The Productivity Commission released its final report on executive pay earlier this month, with few substantial changes to the draft report late last year. Most notably, the maligned “two-strikes” rule has been “watered down” to require a third, majority vote from shareholders. But while the commission made several useful suggestions, the report in totality will do little or nothing to curb executive pay, which, according to the commission has risen from 18 times’ average weekly earnings to 110 times’ average earnings (for Australia’s largest companies).
The commission’s review was a political solution to a thorny problem for Australia’s notionally left-wing government. With economies around the world crashing and executive pay continuing to increase relative to ordinary wages, Kevin Rudd needed an excuse to silence critics (many of whom have been complicit as executive remuneration rocked over the past two decades) that the government was soft on executives.
It is fair that the government got the report it deserved.
First, the good stuff — and there were some positive recommendations made by the commission. Most notably, removing the “no vacancy rule”, which prevents companies from limiting the size of the board to prevent outsiders (even those who are supported by a majority of shareholders) from being appointed. The commission also recommended that executives be banned from sitting on remuneration committees — a long-overdue change given that many instances of extreme remuneration (Babcock & Brown, Westfield, Leighton, Village Roadshow) occurred with executives sitting on the company’s remuneration committee. Preventing executives from voting on remuneration reports or hedging equity incentives are also shrewd recommendations.
The commission also followed a suggestion of Crikey from several years ago and recommended that “companies to disclose executive remuneration advisers, who appointed them, who they reported to and the nature of any other work undertaken for the company”.
But while the report was not without merit, when it comes to actually curbing runaway pay, it will be of little or no effect.
The much talked of two-strike rule, which unjustifiably garnered substantial media attention, is little more than a useless red herring. The commission’s final report was altered to sensibly require a 50% vote from shareholders (on top of two consecutive 25%-plus remuneration protest) before the board is split. But while two-strikes rule is ominous on its face, it will be utterly useless. This is because shareholders virtually never vote to remove directors (even for legitimate reasons such as business failures at other companies). As Regnan boss Erik Mather noted to The Australian, “directors are going to get struck by lightning twice before this rule is ever going to impact them.

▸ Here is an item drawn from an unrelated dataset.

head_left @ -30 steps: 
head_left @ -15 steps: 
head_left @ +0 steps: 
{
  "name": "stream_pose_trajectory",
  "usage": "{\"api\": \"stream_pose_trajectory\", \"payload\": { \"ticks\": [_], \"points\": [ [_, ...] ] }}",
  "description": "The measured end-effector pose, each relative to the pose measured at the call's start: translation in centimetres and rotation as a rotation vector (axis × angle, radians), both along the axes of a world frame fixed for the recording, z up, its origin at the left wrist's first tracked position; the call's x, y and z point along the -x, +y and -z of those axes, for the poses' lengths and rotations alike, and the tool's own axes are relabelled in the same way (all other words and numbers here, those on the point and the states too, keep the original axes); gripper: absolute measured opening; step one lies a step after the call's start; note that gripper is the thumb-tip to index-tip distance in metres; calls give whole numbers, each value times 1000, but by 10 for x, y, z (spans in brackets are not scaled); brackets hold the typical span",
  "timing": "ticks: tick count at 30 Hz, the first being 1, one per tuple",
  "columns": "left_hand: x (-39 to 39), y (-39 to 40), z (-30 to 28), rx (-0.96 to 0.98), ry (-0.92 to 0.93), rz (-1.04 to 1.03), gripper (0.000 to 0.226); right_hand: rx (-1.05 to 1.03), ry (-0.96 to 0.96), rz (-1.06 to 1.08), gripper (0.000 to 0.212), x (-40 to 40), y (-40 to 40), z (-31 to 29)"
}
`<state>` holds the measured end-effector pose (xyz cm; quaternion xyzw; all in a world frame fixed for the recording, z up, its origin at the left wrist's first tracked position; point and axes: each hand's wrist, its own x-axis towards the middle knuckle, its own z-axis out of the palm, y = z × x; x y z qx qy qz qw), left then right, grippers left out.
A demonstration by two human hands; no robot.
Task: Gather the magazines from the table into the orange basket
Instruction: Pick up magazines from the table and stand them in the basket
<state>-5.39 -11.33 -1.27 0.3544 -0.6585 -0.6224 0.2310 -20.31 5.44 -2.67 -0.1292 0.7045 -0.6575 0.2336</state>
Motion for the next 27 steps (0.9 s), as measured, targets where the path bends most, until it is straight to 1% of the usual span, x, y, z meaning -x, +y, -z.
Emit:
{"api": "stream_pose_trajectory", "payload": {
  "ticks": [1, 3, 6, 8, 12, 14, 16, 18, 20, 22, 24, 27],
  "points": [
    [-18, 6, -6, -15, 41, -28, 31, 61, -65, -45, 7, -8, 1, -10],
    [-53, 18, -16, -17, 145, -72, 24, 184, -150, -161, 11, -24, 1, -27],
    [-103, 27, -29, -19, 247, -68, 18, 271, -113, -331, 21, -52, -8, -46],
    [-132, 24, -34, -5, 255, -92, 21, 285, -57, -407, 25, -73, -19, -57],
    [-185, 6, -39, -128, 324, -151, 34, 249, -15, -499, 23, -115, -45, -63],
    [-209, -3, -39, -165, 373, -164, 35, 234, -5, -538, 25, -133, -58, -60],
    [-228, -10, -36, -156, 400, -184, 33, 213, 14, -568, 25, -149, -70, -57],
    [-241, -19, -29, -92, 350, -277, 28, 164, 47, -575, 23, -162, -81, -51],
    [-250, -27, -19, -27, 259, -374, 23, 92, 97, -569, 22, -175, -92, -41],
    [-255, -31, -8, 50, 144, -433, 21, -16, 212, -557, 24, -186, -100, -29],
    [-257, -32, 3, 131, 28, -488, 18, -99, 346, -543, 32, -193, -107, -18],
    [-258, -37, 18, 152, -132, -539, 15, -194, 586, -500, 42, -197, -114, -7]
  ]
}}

And effective directors are never going to be impacted by this”.
Then there is the other point that shareholders currently have the ability to propose a board spill by garnering 100 signatures or 5% of shareholders anyway.
There is nothing in the actual report that gives shareholders any real power of executive pay, especially with regards to larger companies, which the commission acknowledged was the source of most angst.
The report conceded that runaway executive pay is largely confined to bigger companies (average pay for CEOs of smaller ASX200 companies was $250,000 — a relatively trifling sum compared with earnings of many investment bankers, fund managers or even legal and accounting partners). Sadly, instead of addressing the issue of agency costs increasing with market capitalisation, the commission attempted to justify the distinction, noting:
Liberalisation of Australia’s product and financial markets together with the introduction of competition in many formerly government-controlled sectors in the 1980s and 1990s, drove substantial domestic structural change, including corporate consolidation and the emergence of internationally-competitive companies with global operations.
Today, for example, BHP Billiton (Australia’s largest listed company) has a market capitalisation of $200 billion, compared to $16 billion in 1989 at the end of the high protection era. Wesfarmers’ capitalisation increased from $800 million to about $26 billion over the same period. The pay-offs for these and other large companies operating in competitive markets from having a highly-talented CEO and senior executives (and the losses from having inferior ones) are potentially commensurately large.
The focus on “size” over return on equity is a large reason for some of the most unjustifiable executive packages. Especially when companies grow large due to what are in reality, value destroying acquisitions rather than development of new revenue streams and improving efficiencies through innovation. Both examples cited by the commission (BHP and Wesfarmers) experienced substantial increases in capitalisation but in both cases, part of that increase was directly due to foolish takeover decisions (BHP with Billiton and Wesfarmers with Coles Group), which cost shareholders many billions of dollars. The executives who spearheaded the decisions were not necessarily highly talented employees, but gamblers who risked shareholder monies on dilutive acquisitions — all the while knowing their salaries would increase because they were managing a larger entity.
The CEO Union of Australia (also known as the Business Council of Australia) appeared to deny that there was even a problem with executive pay, with new president Graham Bradley claiming that “when executives have been rewarded, it has mostly been because they delivered for shareholders, including superannuation funds held by millions of Australians”. Perhaps Bradley should ask shareholders in Babcock & Brown (which paid executives hundreds of millions of dollars in the three years before its collapse), Telstra (which paid former CEO Sol Trujillo more than $40 million as its share price crumbled) or MFS (which paid millions of dollars in performance bonuses months before the company sunk) about their views on executive pay and value deliverance.
Corporate Governance Minister Chris Bowen is currently considering the Productivity Commission’s report and is expected to adopt many of the recommendations by March.